### Data extracted from a collection:
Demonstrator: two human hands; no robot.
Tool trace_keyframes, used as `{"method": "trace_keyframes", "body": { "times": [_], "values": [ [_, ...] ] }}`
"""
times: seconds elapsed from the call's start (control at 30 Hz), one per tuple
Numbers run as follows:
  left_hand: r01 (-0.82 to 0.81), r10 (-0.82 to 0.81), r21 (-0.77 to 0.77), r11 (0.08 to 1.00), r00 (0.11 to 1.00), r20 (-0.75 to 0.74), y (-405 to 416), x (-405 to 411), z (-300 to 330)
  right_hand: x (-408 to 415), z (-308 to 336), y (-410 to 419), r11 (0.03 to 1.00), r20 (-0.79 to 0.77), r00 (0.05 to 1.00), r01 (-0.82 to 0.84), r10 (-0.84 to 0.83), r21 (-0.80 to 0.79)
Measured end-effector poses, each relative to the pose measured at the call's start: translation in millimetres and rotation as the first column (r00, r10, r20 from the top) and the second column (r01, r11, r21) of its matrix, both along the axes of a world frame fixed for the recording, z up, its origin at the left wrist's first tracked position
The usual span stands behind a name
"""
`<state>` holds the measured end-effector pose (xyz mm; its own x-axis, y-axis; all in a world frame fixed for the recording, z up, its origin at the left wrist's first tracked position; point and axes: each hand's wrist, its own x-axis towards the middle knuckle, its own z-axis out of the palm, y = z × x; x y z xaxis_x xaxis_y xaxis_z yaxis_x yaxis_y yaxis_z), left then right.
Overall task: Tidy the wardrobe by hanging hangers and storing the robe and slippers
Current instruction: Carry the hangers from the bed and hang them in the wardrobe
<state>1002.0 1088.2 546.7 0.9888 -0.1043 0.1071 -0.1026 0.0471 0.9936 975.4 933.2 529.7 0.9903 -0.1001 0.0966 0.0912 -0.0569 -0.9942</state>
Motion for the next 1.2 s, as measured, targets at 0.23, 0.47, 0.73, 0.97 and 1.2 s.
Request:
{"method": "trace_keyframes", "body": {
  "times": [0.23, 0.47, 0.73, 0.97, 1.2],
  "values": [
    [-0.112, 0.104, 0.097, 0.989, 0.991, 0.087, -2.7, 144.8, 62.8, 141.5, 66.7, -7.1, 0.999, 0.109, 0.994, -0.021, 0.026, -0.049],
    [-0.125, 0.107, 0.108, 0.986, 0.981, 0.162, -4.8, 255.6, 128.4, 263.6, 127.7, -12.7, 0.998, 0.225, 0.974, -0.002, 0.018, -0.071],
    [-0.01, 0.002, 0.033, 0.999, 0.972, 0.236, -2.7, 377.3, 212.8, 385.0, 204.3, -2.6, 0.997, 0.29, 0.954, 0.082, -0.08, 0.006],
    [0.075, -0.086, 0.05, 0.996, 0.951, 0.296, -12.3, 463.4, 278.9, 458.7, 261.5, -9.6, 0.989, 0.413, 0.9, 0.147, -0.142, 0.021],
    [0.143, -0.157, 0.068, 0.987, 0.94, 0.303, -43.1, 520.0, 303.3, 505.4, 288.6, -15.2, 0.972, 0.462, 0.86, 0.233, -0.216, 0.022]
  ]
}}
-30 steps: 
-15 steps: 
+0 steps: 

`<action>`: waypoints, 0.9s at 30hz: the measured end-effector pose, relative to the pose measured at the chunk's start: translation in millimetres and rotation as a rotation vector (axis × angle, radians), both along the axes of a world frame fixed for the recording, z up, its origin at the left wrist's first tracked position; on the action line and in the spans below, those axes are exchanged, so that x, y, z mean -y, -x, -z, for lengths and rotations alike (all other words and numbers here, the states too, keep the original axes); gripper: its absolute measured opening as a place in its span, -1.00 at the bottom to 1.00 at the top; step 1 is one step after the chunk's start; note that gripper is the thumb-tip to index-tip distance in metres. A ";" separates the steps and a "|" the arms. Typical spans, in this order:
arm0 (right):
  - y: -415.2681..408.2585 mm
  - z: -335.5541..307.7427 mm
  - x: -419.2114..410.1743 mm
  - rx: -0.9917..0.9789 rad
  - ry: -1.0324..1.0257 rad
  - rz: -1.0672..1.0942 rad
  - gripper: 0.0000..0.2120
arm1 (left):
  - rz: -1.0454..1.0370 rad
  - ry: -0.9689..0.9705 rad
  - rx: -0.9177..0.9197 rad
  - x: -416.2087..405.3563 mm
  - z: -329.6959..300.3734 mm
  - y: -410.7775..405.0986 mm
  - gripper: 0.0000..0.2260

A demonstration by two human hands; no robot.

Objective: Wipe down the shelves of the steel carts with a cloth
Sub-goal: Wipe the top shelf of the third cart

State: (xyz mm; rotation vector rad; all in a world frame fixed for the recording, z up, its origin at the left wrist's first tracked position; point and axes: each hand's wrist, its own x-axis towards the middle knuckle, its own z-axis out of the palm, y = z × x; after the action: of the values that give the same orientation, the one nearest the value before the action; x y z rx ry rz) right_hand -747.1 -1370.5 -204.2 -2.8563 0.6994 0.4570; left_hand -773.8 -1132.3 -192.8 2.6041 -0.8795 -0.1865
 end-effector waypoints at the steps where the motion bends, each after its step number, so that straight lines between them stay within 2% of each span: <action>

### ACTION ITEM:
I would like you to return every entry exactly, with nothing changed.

### WRITTEN SOLUTION:
Demonstrator: two human hands; no robot.
Tool trace_keyframes, used as `{"method": "trace_keyframes", "body": { "times": [_], "values": [ [_, ...] ] }}`
"""
times: seconds elapsed from the call's start (control at 30 Hz), one per tuple
Numbers run as follows:
  left_hand: r01 (-0.82 to 0.81), r10 (-0.82 to 0.81), r21 (-0.77 to 0.77), r11 (0.08 to 1.00), r00 (0.11 to 1.00), r20 (-0.75 to 0.74), y (-405 to 416), x (-405 to 411), z (-300 to 330)
  right_hand: x (-408 to 415), z (-308 to 336), y (-410 to 419), r11 (0.03 to 1.00), r20 (-0.79 to 0.77), r00 (0.05 to 1.00), r01 (-0.82 to 0.84), r10 (-0.84 to 0.83), r21 (-0.80 to 0.79)
Measured end-effector poses, each relative to the pose measured at the call's start: translation in millimetres and rotation as the first column (r00, r10, r20 from the top) and the second column (r01, r11, r21) of its matrix, both along the axes of a world frame fixed for the recording, z up, its origin at the left wrist's first tracked position
The usual span stands behind a name
"""
`<state>` holds the measured end-effector pose (xyz mm; its own x-axis, y-axis; all in a world frame fixed for the recording, z up, its origin at the left wrist's first tracked position; point and axes: each hand's wrist, its own x-axis towards the middle knuckle, its own z-axis out of the palm, y = z × x; x y z xaxis_x xaxis_y xaxis_z yaxis_x yaxis_y yaxis_z), left then right.
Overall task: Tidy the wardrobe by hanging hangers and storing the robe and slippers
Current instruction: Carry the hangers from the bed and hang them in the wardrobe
<state>1002.0 1088.2 546.7 0.9888 -0.1043 0.1071 -0.1026 0.0471 0.9936 975.4 933.2 529.7 0.9903 -0.1001 0.0966 0.0912 -0.0569 -0.9942</state>
Motion for the next 1.2 s, as measured, targets at 0.23, 0.47, 0.73, 0.97 and 1.2 s.
Request:
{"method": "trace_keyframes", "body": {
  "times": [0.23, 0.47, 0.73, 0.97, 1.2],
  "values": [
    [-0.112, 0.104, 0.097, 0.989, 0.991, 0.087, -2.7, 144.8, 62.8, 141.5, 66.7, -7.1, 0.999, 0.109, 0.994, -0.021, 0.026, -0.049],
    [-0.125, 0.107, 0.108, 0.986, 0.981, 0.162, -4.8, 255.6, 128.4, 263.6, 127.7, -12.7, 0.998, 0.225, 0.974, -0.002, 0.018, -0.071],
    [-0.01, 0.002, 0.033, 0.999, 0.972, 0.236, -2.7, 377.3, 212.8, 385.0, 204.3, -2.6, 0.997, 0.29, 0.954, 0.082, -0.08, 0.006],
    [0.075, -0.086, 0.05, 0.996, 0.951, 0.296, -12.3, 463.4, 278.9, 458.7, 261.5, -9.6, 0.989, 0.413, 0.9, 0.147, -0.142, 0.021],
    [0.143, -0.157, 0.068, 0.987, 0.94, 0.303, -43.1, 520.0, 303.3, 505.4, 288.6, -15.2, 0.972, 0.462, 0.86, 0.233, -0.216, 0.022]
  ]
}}
-30 steps: 
-15 steps: 
+0 steps: 

`<action>`: waypoints, 0.9s at 30hz: the measured end-effector pose, relative to the pose measured at the chunk's start: translation in millimetres and rotation as a rotation vector (axis × angle, radians), both along the axes of a world frame fixed for the recording, z up, its origin at the left wrist's first tracked position; on the action line and in the spans below, those axes are exchanged, so that x, y, z mean -y, -x, -z, for lengths and rotations alike (all other words and numbers here, the states too, keep the original axes); gripper: its absolute measured opening as a place in its span, -1.00 at the bottom to 1.00 at the top; step 1 is one step after the chunk's start; note that gripper is the thumb-tip to index-tip distance in metres. A ";" separates the steps and a "|" the arms. Typical spans, in this order:
arm0 (right):
  - y: -415.2681..408.2585 mm
  - z: -335.5541..307.7427 mm
  - x: -419.2114..410.1743 mm
  - rx: -0.9917..0.9789 rad
  - ry: -1.0324..1.0257 rad
  - rz: -1.0672..1.0942 rad
  - gripper: 0.0000..0.2120
arm1 (left):
  - rz: -1.0454..1.0370 rad
  - ry: -0.9689..0.9705 rad
  - rx: -0.9177..0.9197 rad
  - x: -416.2087..405.3563 mm
  - z: -329.6959..300.3734 mm
  - y: -410.7775..405.0986 mm
  - gripper: 0.0000..0.2260

A demonstration by two human hands; no robot.

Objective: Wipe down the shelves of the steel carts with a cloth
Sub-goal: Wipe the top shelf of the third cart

State: (xyz mm; rotation vector rad; all in a world frame fixed for the recording, z up, its origin at the left wrist's first tracked position; point and axes: each hand's wrist, its own x-axis towards the middle knuckle, its own z-axis out of the palm, y = z × x; after the action: of the values that give the same orientation, the one nearest the value before the action; x y z rx ry rz) right_hand -747.1 -1370.5 -204.2 -2.8563 0.6994 0.4570; left_hand -773.8 -1132.3 -192.8 2.6041 -0.8795 -0.1865
 end-effector waypoints at the steps where the motion bends, each after its step number, so that straight lines between them stay within 2% of each span: <action>

That is the complete answer.